A heat wave hit the Central Highlands in mid-November.

The ever-present mud dried out, turned into a fine red dust that coated everything, filled every breath, turned their tears red.

No matter how often Frankie placed a wet cloth across her brow, there was no getting rid of the dirt that stained the new creases in her forehead, settled in the lines that fanned out from her eyes, coated her teeth.

Fat red drops of sweat slid down the sides of her face and along her spine.

In its way, the heat was as demoralizing as the mud and the rain.

There was no sleeping in this heat, and that meant the Park was packed after work with people listening to American music, trying anything to ease the sharp edges of their war.

“Go, Frankie,” Hap said, taking her by the shoulders, turning her toward the doors of the OR. “Barb left an hour ago.”

Frankie nodded. Had she fallen asleep on her feet for a second? Too tired to argue, she pulled off her mask, scrubs, cap, and gloves, and tossed them away.

Outside, daylight.

She blinked, confused for a moment. What time was it? What day?

Move, Frankie.

She left the OR and stepped outside, onto the walkway; there were pods of people about, looking tired, not much talking going on, drifting in and out of the mess hall.

In front of the morgue, she saw a single litter, positioned between two sawhorses. Beside it was a stack of body bags.

She headed slowly toward the litter, drawn to the loneliness of the man lying there, hoping he hadn’t died alone out here. He was young—so young—and Black. He had one limb left—his right arm—and it hung limply over the side, his fingertips just inches above the bloody ground.
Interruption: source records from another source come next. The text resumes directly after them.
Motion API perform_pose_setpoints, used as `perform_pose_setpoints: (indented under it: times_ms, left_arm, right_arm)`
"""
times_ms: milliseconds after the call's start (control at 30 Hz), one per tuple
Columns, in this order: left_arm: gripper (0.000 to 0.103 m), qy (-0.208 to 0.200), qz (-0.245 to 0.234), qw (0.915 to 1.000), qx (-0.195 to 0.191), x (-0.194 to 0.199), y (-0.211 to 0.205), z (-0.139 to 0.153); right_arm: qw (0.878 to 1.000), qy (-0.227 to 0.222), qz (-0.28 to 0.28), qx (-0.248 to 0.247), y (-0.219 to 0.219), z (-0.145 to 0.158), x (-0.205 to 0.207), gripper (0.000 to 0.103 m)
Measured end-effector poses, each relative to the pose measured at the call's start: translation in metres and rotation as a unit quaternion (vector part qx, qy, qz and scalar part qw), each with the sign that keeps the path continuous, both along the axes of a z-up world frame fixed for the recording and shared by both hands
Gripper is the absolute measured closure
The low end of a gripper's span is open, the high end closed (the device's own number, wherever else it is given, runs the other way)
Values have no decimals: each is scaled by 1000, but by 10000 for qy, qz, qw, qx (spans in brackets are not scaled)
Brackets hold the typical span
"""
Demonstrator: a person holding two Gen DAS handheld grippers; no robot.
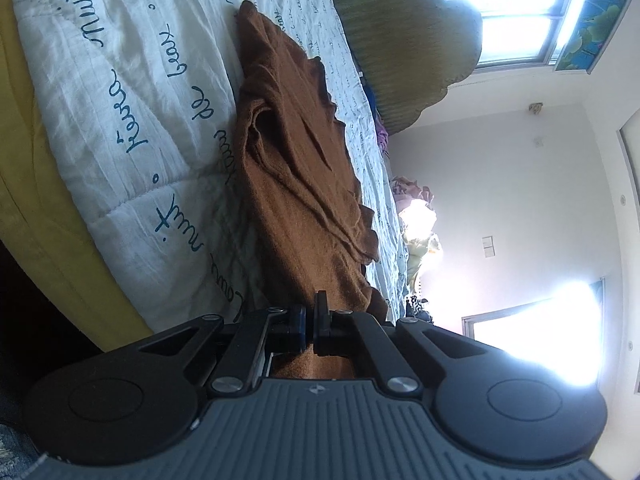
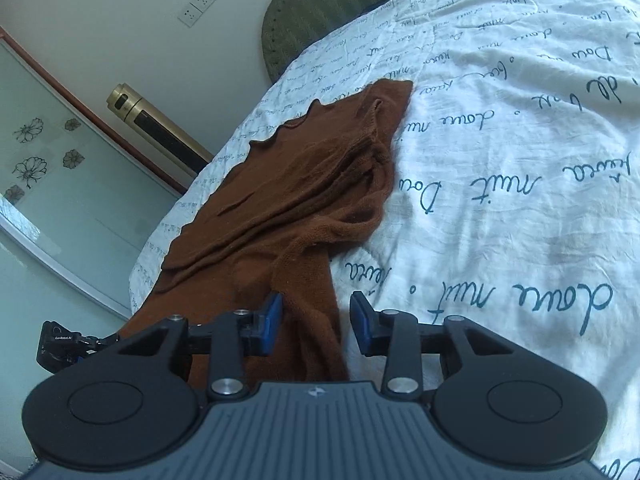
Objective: Fold small clothes
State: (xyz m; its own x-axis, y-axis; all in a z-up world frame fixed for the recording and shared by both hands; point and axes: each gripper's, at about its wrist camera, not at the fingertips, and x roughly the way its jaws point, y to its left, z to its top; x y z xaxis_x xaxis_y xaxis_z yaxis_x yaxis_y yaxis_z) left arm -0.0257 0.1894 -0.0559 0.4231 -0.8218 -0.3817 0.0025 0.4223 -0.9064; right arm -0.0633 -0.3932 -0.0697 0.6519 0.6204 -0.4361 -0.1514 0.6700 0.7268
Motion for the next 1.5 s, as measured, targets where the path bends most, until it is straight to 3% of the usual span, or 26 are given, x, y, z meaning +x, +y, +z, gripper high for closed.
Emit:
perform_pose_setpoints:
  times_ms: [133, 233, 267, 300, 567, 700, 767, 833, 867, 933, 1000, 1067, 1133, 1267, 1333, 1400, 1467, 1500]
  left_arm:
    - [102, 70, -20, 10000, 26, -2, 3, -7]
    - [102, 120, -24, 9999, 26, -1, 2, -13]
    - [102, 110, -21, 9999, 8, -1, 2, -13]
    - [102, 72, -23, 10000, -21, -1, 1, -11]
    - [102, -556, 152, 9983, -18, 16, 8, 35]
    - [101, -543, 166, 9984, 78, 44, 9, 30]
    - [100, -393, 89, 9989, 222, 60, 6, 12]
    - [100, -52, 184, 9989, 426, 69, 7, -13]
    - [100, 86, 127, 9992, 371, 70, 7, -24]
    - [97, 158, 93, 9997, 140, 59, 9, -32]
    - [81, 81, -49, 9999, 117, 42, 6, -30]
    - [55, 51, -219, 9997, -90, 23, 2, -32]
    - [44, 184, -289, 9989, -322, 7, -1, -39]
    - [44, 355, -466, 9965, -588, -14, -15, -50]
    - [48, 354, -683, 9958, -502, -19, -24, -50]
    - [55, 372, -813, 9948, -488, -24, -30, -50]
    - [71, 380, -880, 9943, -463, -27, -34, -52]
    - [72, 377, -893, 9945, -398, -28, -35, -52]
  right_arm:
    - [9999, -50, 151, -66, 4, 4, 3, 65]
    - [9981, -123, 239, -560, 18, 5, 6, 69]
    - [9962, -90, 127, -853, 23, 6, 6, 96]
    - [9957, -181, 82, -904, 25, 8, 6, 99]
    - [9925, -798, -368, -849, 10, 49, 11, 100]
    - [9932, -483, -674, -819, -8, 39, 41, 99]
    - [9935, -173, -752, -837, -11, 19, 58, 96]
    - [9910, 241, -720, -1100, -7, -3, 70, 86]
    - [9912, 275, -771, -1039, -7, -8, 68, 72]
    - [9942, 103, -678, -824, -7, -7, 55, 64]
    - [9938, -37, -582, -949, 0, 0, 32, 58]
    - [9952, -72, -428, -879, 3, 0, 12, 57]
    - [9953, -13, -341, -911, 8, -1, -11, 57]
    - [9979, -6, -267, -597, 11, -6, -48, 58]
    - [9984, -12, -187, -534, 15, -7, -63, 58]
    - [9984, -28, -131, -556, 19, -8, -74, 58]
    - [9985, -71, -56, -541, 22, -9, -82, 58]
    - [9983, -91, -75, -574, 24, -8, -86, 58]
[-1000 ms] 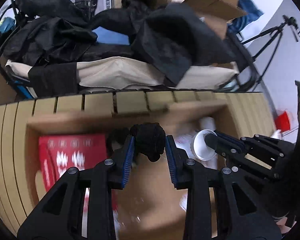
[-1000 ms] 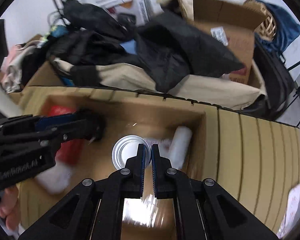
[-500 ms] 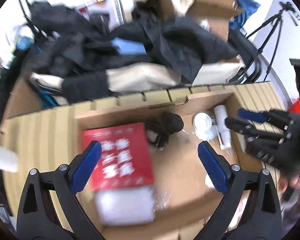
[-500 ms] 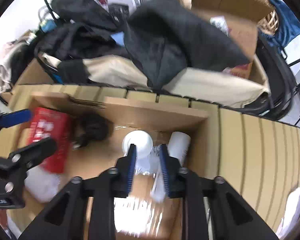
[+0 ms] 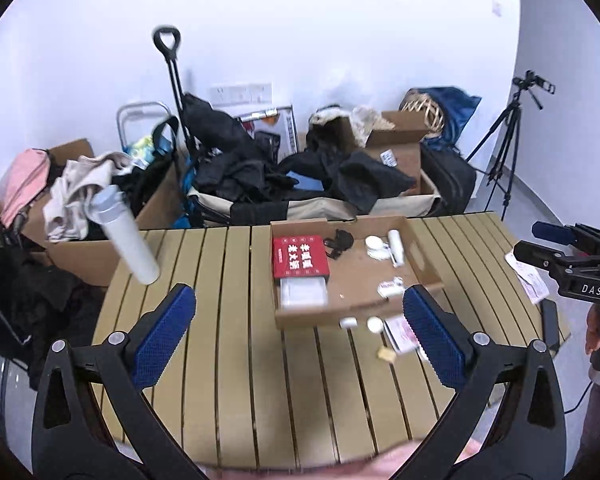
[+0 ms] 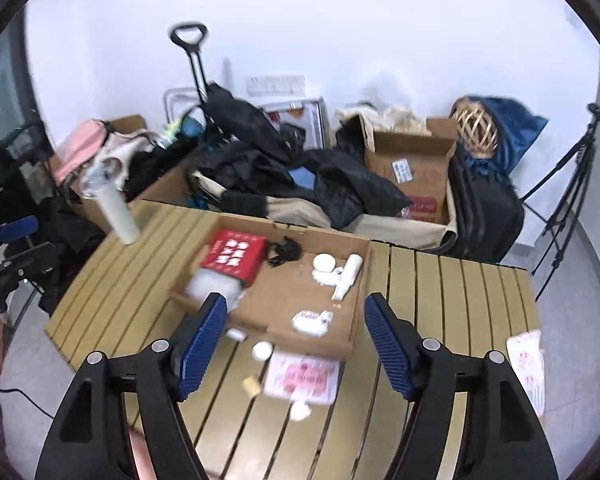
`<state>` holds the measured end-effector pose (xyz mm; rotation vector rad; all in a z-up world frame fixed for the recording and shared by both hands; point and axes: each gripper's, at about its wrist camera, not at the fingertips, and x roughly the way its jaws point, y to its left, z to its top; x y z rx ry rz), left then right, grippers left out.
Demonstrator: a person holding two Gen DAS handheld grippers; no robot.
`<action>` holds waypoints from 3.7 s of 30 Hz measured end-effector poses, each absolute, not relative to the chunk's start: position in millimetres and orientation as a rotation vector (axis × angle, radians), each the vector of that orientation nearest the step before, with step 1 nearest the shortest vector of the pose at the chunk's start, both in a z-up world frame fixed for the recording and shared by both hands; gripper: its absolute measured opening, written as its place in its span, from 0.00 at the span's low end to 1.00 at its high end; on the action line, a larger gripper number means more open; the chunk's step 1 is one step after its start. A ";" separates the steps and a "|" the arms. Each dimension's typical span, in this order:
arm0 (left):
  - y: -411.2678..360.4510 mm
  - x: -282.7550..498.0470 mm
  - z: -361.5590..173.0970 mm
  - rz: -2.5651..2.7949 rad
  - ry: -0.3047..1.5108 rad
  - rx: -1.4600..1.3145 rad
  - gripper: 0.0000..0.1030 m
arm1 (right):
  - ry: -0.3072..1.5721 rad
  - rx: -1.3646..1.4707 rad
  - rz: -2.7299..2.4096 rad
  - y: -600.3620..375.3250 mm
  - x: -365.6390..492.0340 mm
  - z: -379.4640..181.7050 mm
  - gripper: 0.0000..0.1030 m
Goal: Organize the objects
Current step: 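Withdraw both tools from the cardboard box, then grasp the beige block with the left tool while the right tool grasps a white lid, then carry the block with the left tool into the box while the right tool drops the lid there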
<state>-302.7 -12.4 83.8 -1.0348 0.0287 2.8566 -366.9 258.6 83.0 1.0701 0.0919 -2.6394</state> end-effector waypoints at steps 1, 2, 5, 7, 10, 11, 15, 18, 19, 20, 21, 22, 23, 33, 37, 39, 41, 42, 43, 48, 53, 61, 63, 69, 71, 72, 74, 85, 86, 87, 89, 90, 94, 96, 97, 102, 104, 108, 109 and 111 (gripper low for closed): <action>-11.5 -286.4 85.9 2.856 0.037 -1.011 1.00 | 0.080 1.058 -2.638 258.5 -352.2 84.0 0.74; -10.3 -270.4 85.5 2.850 0.053 -0.996 1.00 | 0.068 1.043 -2.636 258.6 -333.0 84.5 0.75; -10.3 -226.3 72.5 2.887 0.071 -0.992 1.00 | 0.073 0.997 -2.661 258.9 -284.9 78.2 0.76; -13.0 -193.7 58.7 2.912 0.068 -0.955 1.00 | 0.093 0.978 -2.697 260.2 -248.5 65.3 0.76; -19.0 -142.5 25.6 2.906 0.032 -0.978 1.00 | 0.164 0.967 -2.774 257.2 -189.7 32.8 0.76; -21.5 -128.9 16.0 2.901 0.001 -0.985 1.00 | 0.167 0.958 -2.789 256.4 -170.4 22.0 0.76; -20.6 -93.6 -25.0 2.809 -0.002 -1.041 1.00 | 0.057 0.928 -2.811 255.0 -103.5 -27.6 0.76; -8.1 -94.4 -36.3 2.754 0.108 -1.072 1.00 | -0.022 1.027 -2.715 255.7 -98.4 -52.6 0.76; -6.3 -95.0 -36.5 2.764 0.122 -1.053 1.00 | -0.013 1.036 -2.721 255.5 -97.9 -55.5 0.76; -4.9 -95.3 -35.5 2.768 0.118 -1.020 1.00 | 0.002 1.032 -2.737 255.6 -98.5 -55.8 0.76; -4.0 -98.2 -36.2 2.760 0.106 -0.993 1.00 | 0.008 1.020 -2.748 256.2 -100.3 -55.1 0.76; -2.6 -100.2 -38.2 2.747 0.094 -0.979 1.00 | -0.001 1.011 -2.747 257.8 -103.4 -54.8 0.76; -1.8 -107.4 -42.0 2.712 0.074 -0.972 1.00 | -0.010 1.009 -2.745 259.5 -107.4 -55.7 0.76; 58.1 -272.8 -111.5 2.418 0.148 -1.037 0.93 | -0.051 1.140 -2.724 277.7 -190.1 -98.7 0.76; 85.9 -339.1 -155.1 2.342 0.164 -1.152 0.70 | -0.054 1.189 -2.709 279.6 -236.5 -118.8 0.76; 96.4 -365.1 -174.1 2.310 0.180 -1.182 0.66 | -0.058 1.231 -2.688 278.5 -260.9 -131.4 0.76; 103.5 -383.1 -191.2 2.302 0.206 -1.206 0.63 | -0.063 1.265 -2.667 276.8 -286.4 -144.1 0.76; 107.7 -388.9 -198.8 2.290 0.223 -1.218 0.54 | -0.061 1.274 -2.661 275.6 -298.2 -149.5 0.76; 112.8 -393.7 -208.7 2.268 0.267 -1.253 0.48 | -0.056 1.277 -2.657 274.0 -310.3 -154.5 0.76; 118.5 -387.4 -210.6 2.247 0.325 -1.224 0.26 | 0.017 1.306 -2.677 264.3 -357.5 -178.5 0.70; 102.6 -384.9 -208.2 2.240 0.233 -1.268 0.26 | 0.040 1.358 -2.670 257.1 -373.6 -197.1 0.41; 61.5 -321.0 -147.9 2.333 -0.022 -1.213 0.26 | 0.012 1.316 -2.660 254.3 -337.6 -168.6 0.27; 50.3 -286.5 -115.6 2.394 -0.019 -1.151 0.26 | 0.015 1.259 -2.669 256.3 -311.8 -144.1 0.27; 16.0 -180.8 -45.2 2.541 -0.052 -1.031 0.26 | 0.099 1.124 -2.674 265.8 -197.3 -72.3 0.27; 7.0 -143.9 -34.6 2.562 -0.085 -1.013 0.26 | 0.098 1.102 -2.666 266.6 -156.3 -62.8 0.27; 2.9 -128.9 -32.1 2.555 -0.114 -1.010 0.26 | 0.089 1.093 -2.657 265.0 -136.3 -60.1 0.27; -1.9 -118.5 -29.8 2.480 -0.198 -1.026 0.26 | 0.044 1.075 -2.661 265.4 -106.5 -54.9 0.27; 13.2 -123.8 -28.3 2.465 -0.204 -1.035 0.26 | 0.013 0.996 -2.703 269.8 -88.5 -39.9 0.27; 13.9 -133.6 -31.9 2.461 -0.198 -1.056 0.26 | 0.004 1.004 -2.696 271.7 -94.2 -41.5 0.27; 15.5 -143.9 -32.8 2.454 -0.183 -1.069 0.26 | -0.002 1.020 -2.687 274.3 -103.5 -43.0 0.27; 20.0 -176.2 -28.4 2.452 -0.153 -1.059 0.26 | 0.021 1.037 -2.680 278.6 -128.2 -39.4 0.27; 21.1 -195.5 -25.7 2.455 -0.148 -1.056 0.26 | 0.025 1.035 -2.673 281.8 -144.9 -34.0 0.27; 29.3 -307.1 -20.6 2.427 -0.173 -1.146 0.26 | -0.036 1.013 -2.620 288.3 -243.0 -4.1 0.27; 33.3 -368.8 -27.8 2.402 -0.220 -1.233 0.26 | -0.034 1.036 -2.603 282.5 -302.1 4.7 0.27; 38.4 -396.4 -32.9 2.387 -0.210 -1.267 0.26 | -0.039 1.050 -2.581 276.7 -334.1 6.5 0.27; 64.6 -523.4 -91.0 2.393 -0.103 -1.479 0.26 | -0.098 1.224 -2.459 242.9 -494.6 -24.7 0.27; 71.3 -559.1 -120.1 2.384 -0.067 -1.569 0.26 | -0.088 1.347 -2.421 229.0 -559.2 -62.7 0.27; 77.9 -596.7 -155.2 2.363 0.012 -1.627 0.27 | -0.103 1.515 -2.357 216.6 -635.1 -127.6 0.27; 77.6 -600.7 -159.8 2.357 0.019 -1.626 0.27 | -0.060 1.542 -2.359 210.7 -647.8 -141.0 0.27; 74.2 -605.0 -166.5 2.354 0.024 -1.615 0.39 | -0.029 1.594 -2.356 208.3 -665.5 -160.0 0.27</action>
His youth upended her. She was twenty-one years old, and she felt ancient.

All these young men who’d come here, most of them by choice, being shot at, ripped apart, broken into pieces.

The majority were Black or Hispanic or poor, straight out of high school.

They didn’t have parents who could pull strings to get them out of service or into the National Guard, or college classes to keep them safe, or girls who would marry them.

Some volunteered just to choose the branch of service, rather than be shipped out in whatever service when their number came up.